Posted in The Media | 3 Comments

Taking the Back of the Envelope to the Homeowner Bailout

The New York Times tells me that President Obama is proposing fifty billion to bailhelp out three million families who can't make their mortgage payments. That works out to an average of $16,666.66 each. Let's say we're going to help cover two year's payments – that's $694.77 /month. Which sounds like a lot.

But if you borrowed, say, $250,000 at 10% for 30 years, your monthly payment is $2193.90.

Let's imagine there's an insurance piece here (and, to make it really easy, that it's free and credible). Then our hypothetical borrower can refinance at the market rate of 5.27% (very optimistic, I know, given the likely credit history), lowering the monthly payment to $1383.61 Our hypothetical unemployed hard-luck case will still have to come up with $688.84 for the next two years, before the federal money runs out. Is that realistic?

I imagine one thing is that there's going to be more focus on insurance to allow refinance and/or encourage banks to swallow a cramdown and less on monthlies?
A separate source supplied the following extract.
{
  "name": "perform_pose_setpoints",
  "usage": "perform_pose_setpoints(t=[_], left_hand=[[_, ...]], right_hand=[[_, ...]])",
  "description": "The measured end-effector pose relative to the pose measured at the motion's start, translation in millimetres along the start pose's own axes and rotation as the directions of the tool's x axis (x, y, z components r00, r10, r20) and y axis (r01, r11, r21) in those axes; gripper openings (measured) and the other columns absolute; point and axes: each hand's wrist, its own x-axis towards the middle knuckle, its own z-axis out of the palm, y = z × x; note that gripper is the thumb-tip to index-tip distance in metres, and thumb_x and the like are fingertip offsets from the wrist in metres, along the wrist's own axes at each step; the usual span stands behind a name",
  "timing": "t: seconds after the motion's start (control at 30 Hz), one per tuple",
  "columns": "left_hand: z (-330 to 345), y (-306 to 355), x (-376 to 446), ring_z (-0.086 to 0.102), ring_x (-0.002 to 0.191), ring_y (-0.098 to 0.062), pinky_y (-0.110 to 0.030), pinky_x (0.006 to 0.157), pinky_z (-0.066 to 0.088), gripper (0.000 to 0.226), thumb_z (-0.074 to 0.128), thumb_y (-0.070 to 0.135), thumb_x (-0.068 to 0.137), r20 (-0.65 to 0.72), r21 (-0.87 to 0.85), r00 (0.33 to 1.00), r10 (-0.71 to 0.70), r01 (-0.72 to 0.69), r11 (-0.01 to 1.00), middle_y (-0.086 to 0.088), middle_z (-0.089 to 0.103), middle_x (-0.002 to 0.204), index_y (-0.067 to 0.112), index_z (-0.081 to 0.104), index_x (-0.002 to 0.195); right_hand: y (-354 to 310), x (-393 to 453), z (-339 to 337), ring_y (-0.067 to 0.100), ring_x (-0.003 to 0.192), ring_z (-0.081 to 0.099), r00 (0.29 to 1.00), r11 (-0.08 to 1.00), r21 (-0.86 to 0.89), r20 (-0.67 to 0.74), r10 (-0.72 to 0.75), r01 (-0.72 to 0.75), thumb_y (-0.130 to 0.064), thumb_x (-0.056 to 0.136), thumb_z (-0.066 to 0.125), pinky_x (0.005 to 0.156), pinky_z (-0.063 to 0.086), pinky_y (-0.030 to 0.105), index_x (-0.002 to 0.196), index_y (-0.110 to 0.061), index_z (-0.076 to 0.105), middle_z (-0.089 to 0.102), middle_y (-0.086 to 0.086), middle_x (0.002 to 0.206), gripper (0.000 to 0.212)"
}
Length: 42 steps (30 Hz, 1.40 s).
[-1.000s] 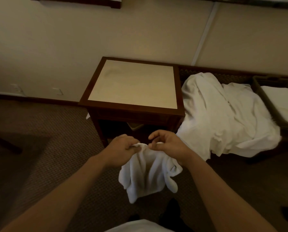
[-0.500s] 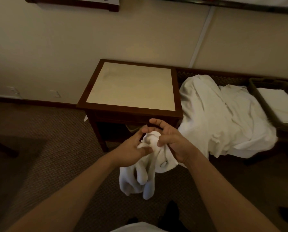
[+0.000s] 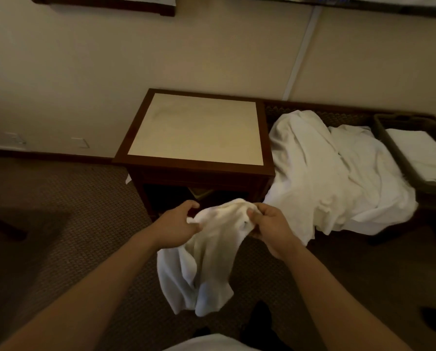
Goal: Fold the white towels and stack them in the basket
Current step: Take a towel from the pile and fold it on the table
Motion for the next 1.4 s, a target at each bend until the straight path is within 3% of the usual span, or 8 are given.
perform_pose_setpoints(t=[0.1,0.2,0.5,0.67,0.77,0.87,1.07,1.4], left_hand=[[2,-1,0,0.063,0.105,-0.014,-0.028,0.082,0.052,0.020,0.065,0.030,0.095,0.013,0.137,1.000,-0.007,0.005,0.991,0.008,0.067,0.113,0.021,0.069,0.112],[2,12,-8,0.063,0.090,-0.004,-0.025,0.078,0.048,0.018,0.058,0.021,0.100,0.040,-0.008,0.997,0.073,-0.073,0.997,0.012,0.068,0.094,0.024,0.072,0.089],[23,28,-28,0.062,0.083,-0.004,-0.021,0.072,0.051,0.017,0.051,0.007,0.102,-0.017,-0.447,0.963,0.270,-0.249,0.859,0.009,0.067,0.087,0.019,0.063,0.100],[43,22,-19,0.055,0.073,-0.004,-0.026,0.065,0.047,0.042,0.039,-0.009,0.095,-0.255,-0.274,0.929,0.268,-0.335,0.902,0.008,0.061,0.081,0.026,0.061,0.088],[49,17,-19,0.063,0.094,-0.009,-0.032,0.085,0.053,0.052,0.039,-0.012,0.090,-0.293,-0.239,0.916,0.273,-0.347,0.907,0.008,0.066,0.093,0.031,0.067,0.081],[51,21,-21,0.065,0.105,-0.009,-0.035,0.094,0.055,0.044,0.044,-0.007,0.094,-0.301,-0.300,0.926,0.228,-0.319,0.899,0.006,0.070,0.105,0.026,0.073,0.090],[55,32,-25,0.064,0.094,-0.001,-0.019,0.077,0.055,0.019,0.080,0.025,0.085,-0.312,-0.218,0.912,0.264,-0.340,0.915,0.013,0.066,0.096,0.032,0.065,0.096],[57,26,-20,0.063,0.095,0.000,-0.019,0.078,0.053,0.014,0.072,0.024,0.092,-0.310,-0.101,0.899,0.308,-0.353,0.930,0.014,0.067,0.097,0.034,0.073,0.102]], right_hand=[[0,5,8,0.023,0.094,0.071,0.997,0.990,-0.134,-0.050,-0.057,0.050,-0.018,0.102,0.057,0.089,0.059,0.045,0.108,-0.013,0.074,0.076,0.006,0.097,0.018],[6,1,17,0.020,0.094,0.071,0.994,0.971,-0.221,-0.051,-0.101,0.087,-0.018,0.097,0.066,0.084,0.059,0.036,0.095,-0.019,0.076,0.075,0.003,0.093,0.010],[8,-11,38,0.031,0.094,0.071,0.984,0.987,0.150,0.174,0.025,-0.052,-0.014,0.098,0.061,0.086,0.057,0.045,0.109,-0.008,0.075,0.074,0.019,0.106,0.018],[5,-17,43,0.027,0.087,0.070,0.996,0.983,0.174,0.061,-0.069,0.057,-0.003,0.093,0.066,0.072,0.058,0.037,0.107,-0.011,0.066,0.076,0.012,0.096,0.016],[5,-22,41,0.025,0.088,0.072,0.991,0.976,0.206,0.094,-0.097,0.076,-0.003,0.096,0.062,0.071,0.059,0.034,0.109,-0.007,0.067,0.075,0.014,0.100,0.014],[3,-24,40,0.028,0.090,0.072,0.992,0.973,0.222,0.093,-0.084,0.062,-0.003,0.096,0.061,0.074,0.060,0.037,0.113,-0.010,0.066,0.074,0.019,0.103,0.019],[5,-30,34,0.029,0.092,0.071,0.996,0.956,0.291,0.087,-0.005,-0.021,-0.011,0.097,0.062,0.076,0.058,0.039,0.113,-0.005,0.070,0.074,0.020,0.104,0.018],[7,-30,24,0.028,0.102,0.071,0.991,0.988,0.138,0.110,-0.081,0.065,-0.012,0.094,0.066,0.091,0.059,0.043,0.102,-0.006,0.075,0.075,0.014,0.102,0.013]])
Oh heck. Should have started by reading Calculated Risk. According to Obama Housing Plan, it's $75 billion, and the NYT summary left out all the good details:

The plan contains two separate programs. One program is aimed at 4 to 5 million struggling homeowners with loans owned or guaranteed by Fannie Mae or Freddie Mac to help them refinance their mortgages through the two institutions.

A separate program would potentially help 3 to 4 million homeowners by allowing them to modify their mortgages to lower monthly interest rates through any participarting lender. Under this plan, the lender would voluntarily lower the interest rate and the government would provide subsidies to the lender.

Under the modification program which would involve government subsidies to lenders, lenders will be responsible for bringing down interest rates so that a borrower's monthly mortgage payment is no more than 38% of their pre-tax income. After that the government program would match the amount reduced by the lender to bring a homeowner's payments down to 31% of their pre-tax income.

And the money will come from stage two of the TARP Funds.

OK, that makes a little more sense. It will help people in the zone to be helped, but not the destitute. And there's lots of vigorish for the banks/servicing companies to create an incentive to do workouts (right now the servicing companies to whom all this is outsourced make much more money on the foreclosure, which is part of the reason they don't try real hard to do workouts).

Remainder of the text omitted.